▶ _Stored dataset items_
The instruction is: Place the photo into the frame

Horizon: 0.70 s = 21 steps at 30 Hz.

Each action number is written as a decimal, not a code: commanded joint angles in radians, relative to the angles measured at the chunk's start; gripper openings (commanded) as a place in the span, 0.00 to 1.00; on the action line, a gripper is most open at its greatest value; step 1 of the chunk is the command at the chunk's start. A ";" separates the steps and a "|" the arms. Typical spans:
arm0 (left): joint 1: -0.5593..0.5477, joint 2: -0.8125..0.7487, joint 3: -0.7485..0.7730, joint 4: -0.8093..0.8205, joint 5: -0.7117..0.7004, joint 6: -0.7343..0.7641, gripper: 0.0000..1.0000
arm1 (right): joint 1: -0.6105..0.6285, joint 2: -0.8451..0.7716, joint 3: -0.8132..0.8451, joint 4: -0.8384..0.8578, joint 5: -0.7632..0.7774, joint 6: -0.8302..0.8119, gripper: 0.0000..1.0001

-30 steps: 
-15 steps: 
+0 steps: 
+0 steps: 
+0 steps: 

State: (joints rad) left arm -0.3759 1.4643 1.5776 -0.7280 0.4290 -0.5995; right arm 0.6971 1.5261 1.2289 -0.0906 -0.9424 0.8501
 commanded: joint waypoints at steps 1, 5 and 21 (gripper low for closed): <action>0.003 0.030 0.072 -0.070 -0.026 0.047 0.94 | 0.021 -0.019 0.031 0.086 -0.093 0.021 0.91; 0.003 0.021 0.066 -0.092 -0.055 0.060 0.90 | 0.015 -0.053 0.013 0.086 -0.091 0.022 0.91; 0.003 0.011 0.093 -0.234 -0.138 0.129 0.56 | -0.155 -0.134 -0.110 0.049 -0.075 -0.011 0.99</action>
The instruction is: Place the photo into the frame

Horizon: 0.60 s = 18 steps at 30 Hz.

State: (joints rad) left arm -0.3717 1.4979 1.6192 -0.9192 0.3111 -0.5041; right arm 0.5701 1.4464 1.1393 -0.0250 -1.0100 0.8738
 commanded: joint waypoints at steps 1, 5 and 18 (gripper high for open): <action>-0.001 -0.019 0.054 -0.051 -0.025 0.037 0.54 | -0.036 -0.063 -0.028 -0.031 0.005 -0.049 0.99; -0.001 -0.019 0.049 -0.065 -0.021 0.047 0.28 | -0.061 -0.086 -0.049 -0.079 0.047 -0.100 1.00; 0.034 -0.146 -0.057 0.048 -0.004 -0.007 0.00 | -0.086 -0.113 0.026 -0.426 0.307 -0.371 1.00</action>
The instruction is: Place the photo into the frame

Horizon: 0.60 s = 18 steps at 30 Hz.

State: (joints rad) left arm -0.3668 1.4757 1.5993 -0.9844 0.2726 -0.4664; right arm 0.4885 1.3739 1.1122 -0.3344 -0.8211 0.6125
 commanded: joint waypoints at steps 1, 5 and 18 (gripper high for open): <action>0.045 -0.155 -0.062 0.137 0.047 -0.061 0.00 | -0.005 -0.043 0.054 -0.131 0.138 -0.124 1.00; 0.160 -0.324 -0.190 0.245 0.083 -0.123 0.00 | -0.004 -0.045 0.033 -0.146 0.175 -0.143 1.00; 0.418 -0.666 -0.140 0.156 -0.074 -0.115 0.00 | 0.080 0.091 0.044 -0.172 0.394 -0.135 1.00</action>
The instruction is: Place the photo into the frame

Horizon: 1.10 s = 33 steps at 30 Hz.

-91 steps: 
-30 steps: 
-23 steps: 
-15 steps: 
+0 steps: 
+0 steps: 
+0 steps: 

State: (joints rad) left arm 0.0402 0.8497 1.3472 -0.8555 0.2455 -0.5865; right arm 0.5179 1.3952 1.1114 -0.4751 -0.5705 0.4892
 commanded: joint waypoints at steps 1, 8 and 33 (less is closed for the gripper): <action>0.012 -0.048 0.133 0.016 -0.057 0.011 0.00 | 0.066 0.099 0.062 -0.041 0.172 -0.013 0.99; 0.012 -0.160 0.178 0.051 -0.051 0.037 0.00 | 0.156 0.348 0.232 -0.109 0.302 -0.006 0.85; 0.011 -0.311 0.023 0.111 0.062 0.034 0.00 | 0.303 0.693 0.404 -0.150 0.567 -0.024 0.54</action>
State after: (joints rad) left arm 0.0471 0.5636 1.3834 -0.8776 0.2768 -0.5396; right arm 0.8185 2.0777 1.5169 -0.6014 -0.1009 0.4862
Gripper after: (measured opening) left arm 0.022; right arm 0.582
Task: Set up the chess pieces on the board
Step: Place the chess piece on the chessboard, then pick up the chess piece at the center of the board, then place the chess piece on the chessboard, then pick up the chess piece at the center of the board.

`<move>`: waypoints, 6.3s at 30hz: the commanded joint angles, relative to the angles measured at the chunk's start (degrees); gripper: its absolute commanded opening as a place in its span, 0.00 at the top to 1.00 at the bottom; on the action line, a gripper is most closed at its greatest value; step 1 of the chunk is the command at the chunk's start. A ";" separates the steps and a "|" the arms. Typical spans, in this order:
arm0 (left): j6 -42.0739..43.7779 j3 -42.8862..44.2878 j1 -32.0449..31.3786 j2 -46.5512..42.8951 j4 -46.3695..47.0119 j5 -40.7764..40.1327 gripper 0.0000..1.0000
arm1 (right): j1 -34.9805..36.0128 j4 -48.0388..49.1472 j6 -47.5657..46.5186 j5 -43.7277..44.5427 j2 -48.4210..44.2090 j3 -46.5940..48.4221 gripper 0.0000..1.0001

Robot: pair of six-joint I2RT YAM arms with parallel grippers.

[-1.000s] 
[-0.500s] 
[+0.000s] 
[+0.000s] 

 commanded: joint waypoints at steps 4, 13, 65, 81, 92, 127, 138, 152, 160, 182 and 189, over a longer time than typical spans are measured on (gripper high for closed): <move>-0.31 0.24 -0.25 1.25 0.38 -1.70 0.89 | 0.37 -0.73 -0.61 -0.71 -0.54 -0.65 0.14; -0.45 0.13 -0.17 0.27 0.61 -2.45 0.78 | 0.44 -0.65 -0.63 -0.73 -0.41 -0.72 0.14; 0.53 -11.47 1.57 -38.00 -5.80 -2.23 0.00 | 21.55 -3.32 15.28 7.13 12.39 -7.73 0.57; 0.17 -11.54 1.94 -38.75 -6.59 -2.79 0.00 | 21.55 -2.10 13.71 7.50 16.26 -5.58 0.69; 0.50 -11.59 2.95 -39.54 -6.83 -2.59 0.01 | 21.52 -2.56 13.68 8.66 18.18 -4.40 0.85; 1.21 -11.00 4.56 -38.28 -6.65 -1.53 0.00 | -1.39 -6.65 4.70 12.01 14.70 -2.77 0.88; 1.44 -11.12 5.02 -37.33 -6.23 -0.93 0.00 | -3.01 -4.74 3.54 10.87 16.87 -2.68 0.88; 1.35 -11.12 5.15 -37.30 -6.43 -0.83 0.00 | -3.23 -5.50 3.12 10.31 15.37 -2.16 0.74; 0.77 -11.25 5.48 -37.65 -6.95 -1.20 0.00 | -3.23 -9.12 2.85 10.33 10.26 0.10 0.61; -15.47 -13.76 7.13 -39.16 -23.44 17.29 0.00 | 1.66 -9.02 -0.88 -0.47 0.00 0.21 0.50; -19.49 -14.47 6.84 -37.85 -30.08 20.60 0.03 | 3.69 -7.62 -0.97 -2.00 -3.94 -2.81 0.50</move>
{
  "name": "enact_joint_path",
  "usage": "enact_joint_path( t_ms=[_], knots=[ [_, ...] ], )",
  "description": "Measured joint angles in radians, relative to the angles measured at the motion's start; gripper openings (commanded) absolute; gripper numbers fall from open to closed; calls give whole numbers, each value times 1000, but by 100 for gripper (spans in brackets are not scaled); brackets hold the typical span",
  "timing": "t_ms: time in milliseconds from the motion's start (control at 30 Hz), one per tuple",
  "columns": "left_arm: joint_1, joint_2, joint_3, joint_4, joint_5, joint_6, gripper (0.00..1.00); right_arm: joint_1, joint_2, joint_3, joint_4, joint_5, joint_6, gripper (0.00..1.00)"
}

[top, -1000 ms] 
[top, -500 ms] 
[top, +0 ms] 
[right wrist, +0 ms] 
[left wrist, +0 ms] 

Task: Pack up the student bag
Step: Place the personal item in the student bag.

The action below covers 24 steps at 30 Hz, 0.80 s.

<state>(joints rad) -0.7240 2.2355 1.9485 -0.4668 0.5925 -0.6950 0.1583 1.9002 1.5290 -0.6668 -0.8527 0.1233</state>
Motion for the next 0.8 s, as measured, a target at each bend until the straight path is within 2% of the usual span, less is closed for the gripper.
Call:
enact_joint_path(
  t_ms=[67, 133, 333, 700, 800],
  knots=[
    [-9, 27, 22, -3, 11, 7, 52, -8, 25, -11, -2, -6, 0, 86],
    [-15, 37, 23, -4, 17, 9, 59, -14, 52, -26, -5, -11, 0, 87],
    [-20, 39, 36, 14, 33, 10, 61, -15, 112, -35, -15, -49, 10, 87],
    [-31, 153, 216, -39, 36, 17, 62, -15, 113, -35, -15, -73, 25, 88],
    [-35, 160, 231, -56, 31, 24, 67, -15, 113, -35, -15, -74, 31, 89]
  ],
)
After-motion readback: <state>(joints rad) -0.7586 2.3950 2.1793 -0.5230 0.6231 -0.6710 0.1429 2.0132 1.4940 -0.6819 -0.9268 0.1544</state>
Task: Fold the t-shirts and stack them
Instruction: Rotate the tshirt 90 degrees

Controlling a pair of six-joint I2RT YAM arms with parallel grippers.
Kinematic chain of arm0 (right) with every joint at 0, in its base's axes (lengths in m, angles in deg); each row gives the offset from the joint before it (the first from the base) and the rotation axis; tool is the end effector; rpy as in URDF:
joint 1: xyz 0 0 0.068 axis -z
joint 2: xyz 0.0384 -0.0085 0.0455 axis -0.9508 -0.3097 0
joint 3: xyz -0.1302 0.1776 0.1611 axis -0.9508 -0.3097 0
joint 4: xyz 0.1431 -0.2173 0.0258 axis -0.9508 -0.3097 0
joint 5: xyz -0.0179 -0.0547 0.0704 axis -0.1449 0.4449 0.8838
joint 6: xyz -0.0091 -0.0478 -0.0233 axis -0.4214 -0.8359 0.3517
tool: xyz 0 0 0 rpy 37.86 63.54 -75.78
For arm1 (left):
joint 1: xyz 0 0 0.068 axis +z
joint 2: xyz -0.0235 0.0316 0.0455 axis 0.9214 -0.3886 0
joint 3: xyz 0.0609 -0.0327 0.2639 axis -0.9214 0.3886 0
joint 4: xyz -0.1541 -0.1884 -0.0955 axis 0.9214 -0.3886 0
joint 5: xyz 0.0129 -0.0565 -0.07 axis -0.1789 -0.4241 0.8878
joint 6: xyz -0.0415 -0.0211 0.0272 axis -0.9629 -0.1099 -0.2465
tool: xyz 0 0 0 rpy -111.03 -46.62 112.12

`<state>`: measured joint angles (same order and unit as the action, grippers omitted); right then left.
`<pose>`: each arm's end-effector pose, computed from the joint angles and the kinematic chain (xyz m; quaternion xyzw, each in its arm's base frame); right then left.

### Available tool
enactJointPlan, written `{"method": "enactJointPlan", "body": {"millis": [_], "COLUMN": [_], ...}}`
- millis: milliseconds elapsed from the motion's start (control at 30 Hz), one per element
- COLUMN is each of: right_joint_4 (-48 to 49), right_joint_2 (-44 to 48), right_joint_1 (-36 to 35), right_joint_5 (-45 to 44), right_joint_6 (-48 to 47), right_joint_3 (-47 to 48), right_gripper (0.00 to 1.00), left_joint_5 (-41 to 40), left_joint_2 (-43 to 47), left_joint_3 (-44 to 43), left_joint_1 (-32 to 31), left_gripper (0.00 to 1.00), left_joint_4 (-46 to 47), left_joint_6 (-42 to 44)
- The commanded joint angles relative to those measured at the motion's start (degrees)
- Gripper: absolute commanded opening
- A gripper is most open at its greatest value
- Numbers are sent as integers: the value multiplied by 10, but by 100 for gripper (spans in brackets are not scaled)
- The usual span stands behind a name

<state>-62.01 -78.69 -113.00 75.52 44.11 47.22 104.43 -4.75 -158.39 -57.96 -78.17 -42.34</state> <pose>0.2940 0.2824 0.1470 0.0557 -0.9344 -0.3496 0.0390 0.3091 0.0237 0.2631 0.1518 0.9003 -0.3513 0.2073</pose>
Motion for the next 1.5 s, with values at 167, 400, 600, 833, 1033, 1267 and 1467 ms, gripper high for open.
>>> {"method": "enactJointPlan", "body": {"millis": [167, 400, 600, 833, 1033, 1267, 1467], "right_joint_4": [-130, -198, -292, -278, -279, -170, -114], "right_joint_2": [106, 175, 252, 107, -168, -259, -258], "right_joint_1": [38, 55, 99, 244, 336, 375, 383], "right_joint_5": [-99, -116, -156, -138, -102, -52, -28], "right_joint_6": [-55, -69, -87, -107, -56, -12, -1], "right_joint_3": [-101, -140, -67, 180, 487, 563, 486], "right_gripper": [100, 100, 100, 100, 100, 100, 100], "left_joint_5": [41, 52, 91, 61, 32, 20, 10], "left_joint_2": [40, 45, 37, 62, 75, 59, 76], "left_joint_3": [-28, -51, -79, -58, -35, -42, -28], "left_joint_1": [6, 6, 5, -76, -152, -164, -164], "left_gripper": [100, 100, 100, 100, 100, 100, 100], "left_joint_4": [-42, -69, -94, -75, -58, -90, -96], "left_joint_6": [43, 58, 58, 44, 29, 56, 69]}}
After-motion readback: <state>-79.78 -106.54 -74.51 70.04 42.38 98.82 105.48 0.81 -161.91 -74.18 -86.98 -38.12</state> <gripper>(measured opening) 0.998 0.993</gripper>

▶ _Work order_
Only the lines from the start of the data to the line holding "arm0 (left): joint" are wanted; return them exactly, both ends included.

▶ _Solution to the exercise_
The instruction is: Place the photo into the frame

Horizon: 0.70 s = 21 steps at 30 Hz.

Each action number is written as a decimal, not a code: commanded joint angles in radians, relative to the angles measured at the chunk's start; gripper openings (commanded) as a place in the span, 0.00 to 1.00; on the action line, a gripper is most open at its greatest value; step 1 of the chunk is the command at the chunk's start. A ";" separates the steps and a "|" the arms. Typical spans:
arm0 (left): joint 1: -0.5593..0.5477, joint 2: -0.8125..0.7487, joint 3: -0.7485..0.7730, joint 4: -0.8093..0.8205, joint 5: -0.7117..0.7004, joint 6: -0.7343..0.7641, gripper: 0.0000..1.0000

This output requires nothing further.